◆ EXERCISE INSTRUCTIONS:
Whenever the word "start" shows up in a line of the data, copy that line.
++++ SUPPLIED DATA ++++
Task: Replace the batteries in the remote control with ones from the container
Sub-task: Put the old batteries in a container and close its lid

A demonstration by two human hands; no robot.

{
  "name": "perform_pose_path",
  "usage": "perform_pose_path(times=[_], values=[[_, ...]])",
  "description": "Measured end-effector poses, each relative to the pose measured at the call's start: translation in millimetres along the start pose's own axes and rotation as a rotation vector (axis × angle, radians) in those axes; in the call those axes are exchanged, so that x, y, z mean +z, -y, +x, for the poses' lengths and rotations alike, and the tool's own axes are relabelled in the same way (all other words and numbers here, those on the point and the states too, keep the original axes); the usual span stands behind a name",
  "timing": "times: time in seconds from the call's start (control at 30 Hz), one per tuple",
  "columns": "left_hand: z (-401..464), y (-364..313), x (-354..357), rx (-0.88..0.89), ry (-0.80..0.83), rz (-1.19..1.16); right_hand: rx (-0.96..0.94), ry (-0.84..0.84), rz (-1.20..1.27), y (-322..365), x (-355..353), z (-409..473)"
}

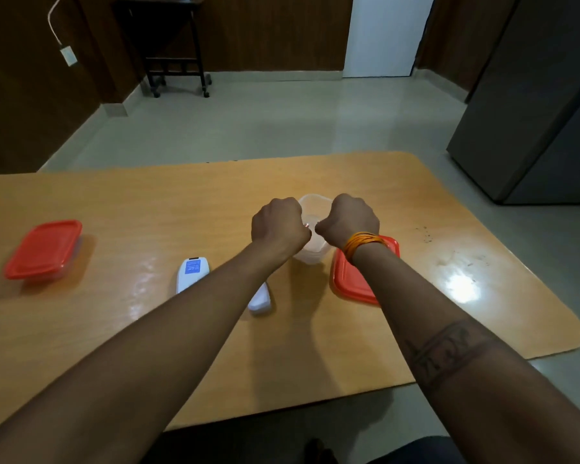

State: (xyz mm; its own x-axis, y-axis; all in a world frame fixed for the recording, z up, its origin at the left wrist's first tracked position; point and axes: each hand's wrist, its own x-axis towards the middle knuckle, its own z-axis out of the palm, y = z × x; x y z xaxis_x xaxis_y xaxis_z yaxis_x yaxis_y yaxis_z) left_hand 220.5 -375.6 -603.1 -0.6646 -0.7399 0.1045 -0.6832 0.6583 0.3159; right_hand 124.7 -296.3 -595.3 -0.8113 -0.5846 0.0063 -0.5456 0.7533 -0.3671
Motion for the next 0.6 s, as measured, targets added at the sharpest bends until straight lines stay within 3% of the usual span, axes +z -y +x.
perform_pose_path(times=[0.17,0.33,0.6], values=[[12,0,12,0.108,0.078,0.205,-0.07,0.001,-0.174,0,11,9],[16,-3,12,0.145,0.106,0.223,-0.096,-0.023,-0.177,0,12,8],[-6,1,-9,0.07,-0.062,-0.117,0.029,-0.156,0.311,-39,-4,-25]])
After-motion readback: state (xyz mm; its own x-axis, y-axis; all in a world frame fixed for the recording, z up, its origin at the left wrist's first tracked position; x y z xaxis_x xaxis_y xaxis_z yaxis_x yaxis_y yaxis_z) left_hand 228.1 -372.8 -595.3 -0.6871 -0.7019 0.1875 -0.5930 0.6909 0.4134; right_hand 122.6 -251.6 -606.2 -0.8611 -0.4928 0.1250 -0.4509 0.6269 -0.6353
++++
◆ WRITTEN SOLUTION:
  "description": "Measured end-effector poses, each relative to the pose measured at the call's start: translation in millimetres along the start pose's own axes and rotation as a rotation vector (axis × angle, radians) in those axes; in the call those axes are exchanged, so that x, y, z mean +z, -y, +x, for the poses' lengths and rotations alike, and the tool's own axes are relabelled in the same way (all other words and numbers here, those on the point and the states too, keep the original axes); the usual span stands behind a name",
  "timing": "times: time in seconds from the call's start (control at 30 Hz), one per tuple",

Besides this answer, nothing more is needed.